Mas, nesse dia, o major Melo Antunes, em evidente contraste com as declarações que fizera três dias antes, surpreenderia o país ao declarar perante as câmaras da RTP, que “a participação do Partido Comunista Português na construção do socialismo (era) indispensável”. Na versão da desiludida extrema-esquerda, perante o desmantelamento das operações golpistas, o PCP manter-se-ia “imperturbável, jogando ao máximo, e uma vez mais, na defesa desesperada dos escassos postos de poder que nessa altura possuía, nomeadamente no governo” [114]. Terá sido o comité de apoio à democracia em Portugal que “desenvolveu uma importante actuação nos meios políticos e diplomáticos internacionais, bem como junto da Imprensa internacional de maior peso” tendo o “acto de maior relevo do referido comité (sido) um encontro pessoal que (dirigentes socialistas europeus) tiveram com o líder soviético de então, Brejnev, a quem declararam considerar intolerável o que se estava a passar em Portugal e ameaçaram denunciar os acordos de Helsínquia se os comunistas tomassem o poder pela força em Portugal” [115].

Leonid Brezhnev, o todo poderoso secretário-geral do Partido Comunista da União Soviética, terá mesmo “aconselhado moderação ao seu camarada e amigo Álvaro Cunhal” [116].
O “comité de solidariedade com a democracia e o socialismo em Portugal“, lançado por Olof Palme, em Estocolmo, no dia 2 de Agosto e que Rolf Theorin e eu concebemos ao longo de muitas semanas de preparação, não pode contudo, de modo algum, ser isolado do chamado «plano Callaghan». A partir de Maio, uma vez conseguido o concurso do Partido Socialista para travar o avanço dos comunistas, era evidente que tinha vencido a tese de Frank Carlucci que, assim, conseguiria convencer a CIA e o departamento de estado a impedir que Portugal se transformasse, mesmo que temporariamente, numa zona de influência soviética.
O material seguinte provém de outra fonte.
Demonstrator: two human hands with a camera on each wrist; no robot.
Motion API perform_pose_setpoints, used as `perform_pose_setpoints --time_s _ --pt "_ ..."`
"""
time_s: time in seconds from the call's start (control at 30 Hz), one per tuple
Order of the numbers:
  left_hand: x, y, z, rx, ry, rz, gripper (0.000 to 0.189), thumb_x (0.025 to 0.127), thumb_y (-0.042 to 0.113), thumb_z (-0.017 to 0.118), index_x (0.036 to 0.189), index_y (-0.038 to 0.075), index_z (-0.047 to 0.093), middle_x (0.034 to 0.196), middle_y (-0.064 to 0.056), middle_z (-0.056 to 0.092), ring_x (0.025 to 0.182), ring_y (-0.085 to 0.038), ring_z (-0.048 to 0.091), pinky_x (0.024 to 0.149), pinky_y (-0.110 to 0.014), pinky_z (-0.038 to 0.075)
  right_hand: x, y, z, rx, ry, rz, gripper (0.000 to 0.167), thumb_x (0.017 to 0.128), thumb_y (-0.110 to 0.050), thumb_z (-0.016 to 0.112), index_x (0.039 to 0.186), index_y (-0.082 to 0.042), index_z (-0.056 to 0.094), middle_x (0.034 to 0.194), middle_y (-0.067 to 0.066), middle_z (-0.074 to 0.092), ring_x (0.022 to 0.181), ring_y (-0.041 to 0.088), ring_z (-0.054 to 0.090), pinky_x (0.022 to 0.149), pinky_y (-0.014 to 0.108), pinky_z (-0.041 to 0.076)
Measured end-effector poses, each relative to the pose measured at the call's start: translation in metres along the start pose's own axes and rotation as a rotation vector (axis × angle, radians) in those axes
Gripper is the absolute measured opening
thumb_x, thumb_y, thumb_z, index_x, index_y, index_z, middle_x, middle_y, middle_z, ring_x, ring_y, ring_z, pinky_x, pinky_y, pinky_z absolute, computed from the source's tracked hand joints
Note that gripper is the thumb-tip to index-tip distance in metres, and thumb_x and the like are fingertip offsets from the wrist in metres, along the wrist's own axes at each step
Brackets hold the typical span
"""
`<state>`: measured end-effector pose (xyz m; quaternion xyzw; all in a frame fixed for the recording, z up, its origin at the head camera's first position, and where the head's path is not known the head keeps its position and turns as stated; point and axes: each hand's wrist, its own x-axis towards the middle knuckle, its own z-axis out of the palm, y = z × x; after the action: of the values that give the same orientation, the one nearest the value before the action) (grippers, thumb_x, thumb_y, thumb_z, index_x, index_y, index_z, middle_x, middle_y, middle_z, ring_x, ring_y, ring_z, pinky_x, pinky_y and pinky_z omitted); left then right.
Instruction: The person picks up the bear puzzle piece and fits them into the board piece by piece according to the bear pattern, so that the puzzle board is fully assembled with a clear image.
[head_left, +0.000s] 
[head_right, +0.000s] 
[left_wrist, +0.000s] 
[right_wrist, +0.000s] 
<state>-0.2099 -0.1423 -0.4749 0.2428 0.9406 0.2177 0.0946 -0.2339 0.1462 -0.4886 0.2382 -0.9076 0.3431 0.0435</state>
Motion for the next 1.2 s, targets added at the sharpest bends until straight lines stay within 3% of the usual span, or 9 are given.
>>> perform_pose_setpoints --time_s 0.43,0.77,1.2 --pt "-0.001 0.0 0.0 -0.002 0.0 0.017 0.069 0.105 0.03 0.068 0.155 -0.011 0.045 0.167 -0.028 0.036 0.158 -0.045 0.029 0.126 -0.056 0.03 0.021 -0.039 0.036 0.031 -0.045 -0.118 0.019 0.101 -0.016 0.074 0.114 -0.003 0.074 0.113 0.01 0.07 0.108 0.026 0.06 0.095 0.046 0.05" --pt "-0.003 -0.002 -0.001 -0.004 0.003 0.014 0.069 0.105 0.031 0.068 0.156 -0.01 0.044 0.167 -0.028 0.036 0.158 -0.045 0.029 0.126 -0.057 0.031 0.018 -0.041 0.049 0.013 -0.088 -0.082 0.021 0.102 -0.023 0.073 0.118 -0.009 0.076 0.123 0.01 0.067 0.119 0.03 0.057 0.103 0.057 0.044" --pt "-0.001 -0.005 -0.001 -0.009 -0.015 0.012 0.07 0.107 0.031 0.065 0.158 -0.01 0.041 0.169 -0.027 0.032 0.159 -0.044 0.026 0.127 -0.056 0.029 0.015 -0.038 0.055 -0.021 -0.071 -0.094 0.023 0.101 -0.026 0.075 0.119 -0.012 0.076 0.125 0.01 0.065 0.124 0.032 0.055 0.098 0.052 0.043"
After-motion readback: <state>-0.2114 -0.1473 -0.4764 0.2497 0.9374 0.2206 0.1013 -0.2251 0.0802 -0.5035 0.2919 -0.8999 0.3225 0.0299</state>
Os socialistas europeus, perante a determinação dos EUA, não teriam remédio senão acompanhá-los, tanto mais que o PS se mostrava disponível para então encabeçar a oposição ao PC. A 25 de Novembro já Moçambique e Angola tinham adquirido a sua independência e, no que era essencial para a co-relação de forças entre a União Soviética e o Ocidente, toda a descolonização das ex-colónias portuguesas (com excepção de Timor) correra de modo favorável aos soviéticos. O que era fundamental para a estratégia mundial daquela potência, que até então não tinha tido grande êxito de penetração naquele continente. Portugal era membro da NATO. Os acordos de Helsínquia, no momento em que a União Soviética estava mais interessada em África e na América Latina, também pesavam em Moscovo que, em 1975, pretendia melhorar as relações com os países europeus de forma a deles obter uma posição mais favorável nas discussões com a administração norte-americana sobre o desarmamento na Europa. Quando o comité liderado por Olof Palme declara a sua solidariedade ao PS, os socialistas estão à frente de governos na Grã-Bretanha, Alemanha, Holanda, Bélgica, Áustria, Dinamarca, Noruega, Suécia e Finlândia e para a União Soviética era prioritário aliciar os socialistas no poder na Europa para a sua tese sobre o desarmamento nuclear unilateral. O ambiente em Moscovo não era assim propício a fomentar uma nova «Praga» num país da NATO. E, finalmente, e talvez, principalmente, porque o chamado «plano Callaghan» envolvia a firme decisão de participação de meios logísticos «clandestinos» da Grã-Bretanha e dos EUA, do MI6 e da CIA, para apoiar as forças democráticas portuguesas que Mário Soares reclamava liderar.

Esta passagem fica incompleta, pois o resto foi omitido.